Andrey Lemos, presidente da União Nacional de Lésbicas, Gays,
Bissexuais, Travestis e Transexuais (UNALGBT), vê o sistema penitenciário
brasileiro, de forma geral, como um antro de violações de direitos. “Penso que
as travestis e mulheres trans, ao cometerem algum crime, devem ser acolhidas
nas alas femininas, de acordo com a sua identidade de gênero”, afirma,
ressaltando que, ao mesmo tempo, uma equipe multidisciplinar deveria avaliar
casos específicos de encaminhamento para celas especiais.
Em Minas Gerais, a ala LGBT do presídio de Vespasiano participou de uma iniciativa
jornalística que objetiva dar voz a essa população.
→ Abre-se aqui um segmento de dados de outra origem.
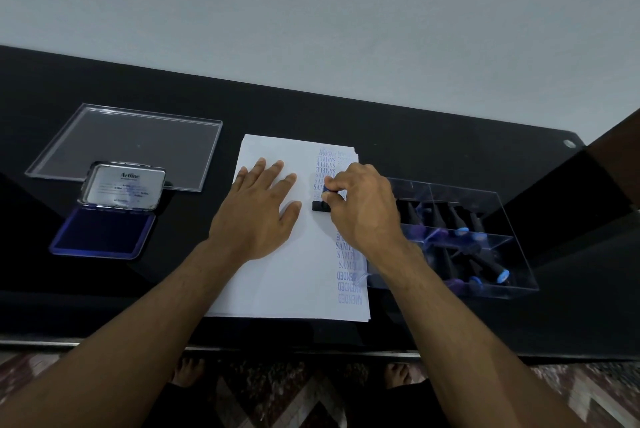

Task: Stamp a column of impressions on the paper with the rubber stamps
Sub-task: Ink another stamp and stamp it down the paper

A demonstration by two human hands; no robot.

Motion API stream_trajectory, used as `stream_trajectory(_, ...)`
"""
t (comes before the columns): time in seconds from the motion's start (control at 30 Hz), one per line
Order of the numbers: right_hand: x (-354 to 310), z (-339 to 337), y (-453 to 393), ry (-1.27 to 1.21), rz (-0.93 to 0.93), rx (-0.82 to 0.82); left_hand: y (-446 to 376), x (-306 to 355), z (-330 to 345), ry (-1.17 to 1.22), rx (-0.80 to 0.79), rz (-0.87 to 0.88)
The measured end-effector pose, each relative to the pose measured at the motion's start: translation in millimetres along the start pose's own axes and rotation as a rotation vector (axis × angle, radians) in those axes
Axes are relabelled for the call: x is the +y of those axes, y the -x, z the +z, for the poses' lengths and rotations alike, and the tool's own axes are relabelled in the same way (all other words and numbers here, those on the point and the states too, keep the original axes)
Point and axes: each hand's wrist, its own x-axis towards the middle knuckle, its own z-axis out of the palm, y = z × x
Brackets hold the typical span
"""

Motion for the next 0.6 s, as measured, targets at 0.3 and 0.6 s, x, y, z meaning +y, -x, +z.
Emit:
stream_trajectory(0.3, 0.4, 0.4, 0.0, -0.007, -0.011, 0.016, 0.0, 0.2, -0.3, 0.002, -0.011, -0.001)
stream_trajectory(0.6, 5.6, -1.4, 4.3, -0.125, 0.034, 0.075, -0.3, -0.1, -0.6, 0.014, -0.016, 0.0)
Trata-se da revista A
Estrela, editada pelos jornalistas Natália Martino e Leo Drummond, da agência
Nitro.
No texto 'Mutação' da
revista A Estrela, as mudanças de aparência no processo de revelação
homossexual dentro das alas LGBT (Foto: A Estrela)
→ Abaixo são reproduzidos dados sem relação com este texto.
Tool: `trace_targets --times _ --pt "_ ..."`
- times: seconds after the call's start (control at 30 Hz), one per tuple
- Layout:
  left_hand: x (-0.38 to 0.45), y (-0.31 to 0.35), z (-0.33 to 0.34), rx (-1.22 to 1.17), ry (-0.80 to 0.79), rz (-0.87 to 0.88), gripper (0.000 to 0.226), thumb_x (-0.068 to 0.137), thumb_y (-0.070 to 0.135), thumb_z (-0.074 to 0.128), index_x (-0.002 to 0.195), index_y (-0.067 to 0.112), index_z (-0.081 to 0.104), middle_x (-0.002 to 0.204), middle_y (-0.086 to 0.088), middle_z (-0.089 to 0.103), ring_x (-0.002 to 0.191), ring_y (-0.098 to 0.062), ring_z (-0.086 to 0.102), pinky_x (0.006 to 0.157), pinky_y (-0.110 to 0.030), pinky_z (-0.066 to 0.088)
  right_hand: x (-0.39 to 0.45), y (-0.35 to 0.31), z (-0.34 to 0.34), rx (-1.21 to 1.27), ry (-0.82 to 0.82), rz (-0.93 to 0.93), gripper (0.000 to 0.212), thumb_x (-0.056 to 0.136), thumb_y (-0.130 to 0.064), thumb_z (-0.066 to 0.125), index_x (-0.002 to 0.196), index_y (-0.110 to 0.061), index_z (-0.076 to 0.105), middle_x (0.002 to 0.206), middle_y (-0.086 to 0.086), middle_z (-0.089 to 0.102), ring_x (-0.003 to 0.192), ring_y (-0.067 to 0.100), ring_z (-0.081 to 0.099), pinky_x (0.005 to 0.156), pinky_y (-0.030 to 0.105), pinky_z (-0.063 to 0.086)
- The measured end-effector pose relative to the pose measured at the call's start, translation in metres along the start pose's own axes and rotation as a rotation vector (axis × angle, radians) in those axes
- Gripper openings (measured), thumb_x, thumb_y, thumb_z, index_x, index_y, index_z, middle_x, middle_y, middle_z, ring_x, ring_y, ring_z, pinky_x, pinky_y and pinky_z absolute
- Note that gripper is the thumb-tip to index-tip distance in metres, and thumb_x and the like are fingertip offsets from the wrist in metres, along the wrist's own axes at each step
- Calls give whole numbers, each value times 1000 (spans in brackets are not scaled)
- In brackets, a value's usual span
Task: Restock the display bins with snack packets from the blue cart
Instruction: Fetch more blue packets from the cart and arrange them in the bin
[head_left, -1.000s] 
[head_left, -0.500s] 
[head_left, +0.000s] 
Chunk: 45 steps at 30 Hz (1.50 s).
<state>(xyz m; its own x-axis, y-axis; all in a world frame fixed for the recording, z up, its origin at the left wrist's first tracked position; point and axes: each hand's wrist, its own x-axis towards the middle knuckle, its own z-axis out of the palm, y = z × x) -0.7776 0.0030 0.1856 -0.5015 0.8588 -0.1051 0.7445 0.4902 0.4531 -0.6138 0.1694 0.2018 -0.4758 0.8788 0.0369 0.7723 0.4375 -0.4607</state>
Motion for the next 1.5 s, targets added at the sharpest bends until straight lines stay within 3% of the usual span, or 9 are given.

Entre os relatos em primeira pessoa, está o de Luis Gustavo dos
Santos sobre sua vivência em uma prisão masculina em 2000. Lá, compartilhava a
cela com outros dois homossexuais, onde eram submetidos a abusos diários.
“Percebi que
depois do jantar, um deles entrou no banheiro e os presos fizeram uma fila. Um
após o outro, entravam para se saciar. Os homossexuais tinham que servir a
todos que quisessem, sem camisinha. Também eram os únicos que não tinham copos
e precisavam beber água em uma garrafa descartável cortada, porque os outros
presos tinham nojo deles”, relata.
Ele evidencia a
importância da ala especial em sua vida: “Após anos de carnificina, em 2006,
essa cadeia foi fechada. Mas até isso acontecer, tive que criar um personagem
para sobreviver. Por isso, criar alas homossexuais em presídios é tão
importante. É pela sobrevivência”.
O
encarceramento da população LGBT nos Estados Unidos nos permite traçar
paralelos com o Brasil. Segundo o relatório "Coming Out Concrete
Closets", de 2015, da organização Black & Pink, “as violências física
e sexual ocorrem em maior proporção dentro da população LGBT”.
Dos 1200 presos
ouvidos, todos relataram experiências de violência sexual, realizadas por
outros encarcerados e funcionários. Ao menos 76% experimentaram situações de
risco de violência dentro de suas próprias celas, devido à superlotação. Os EUA
mantém a maior população carcerária do mundo, com mais de 2 milhões de presos.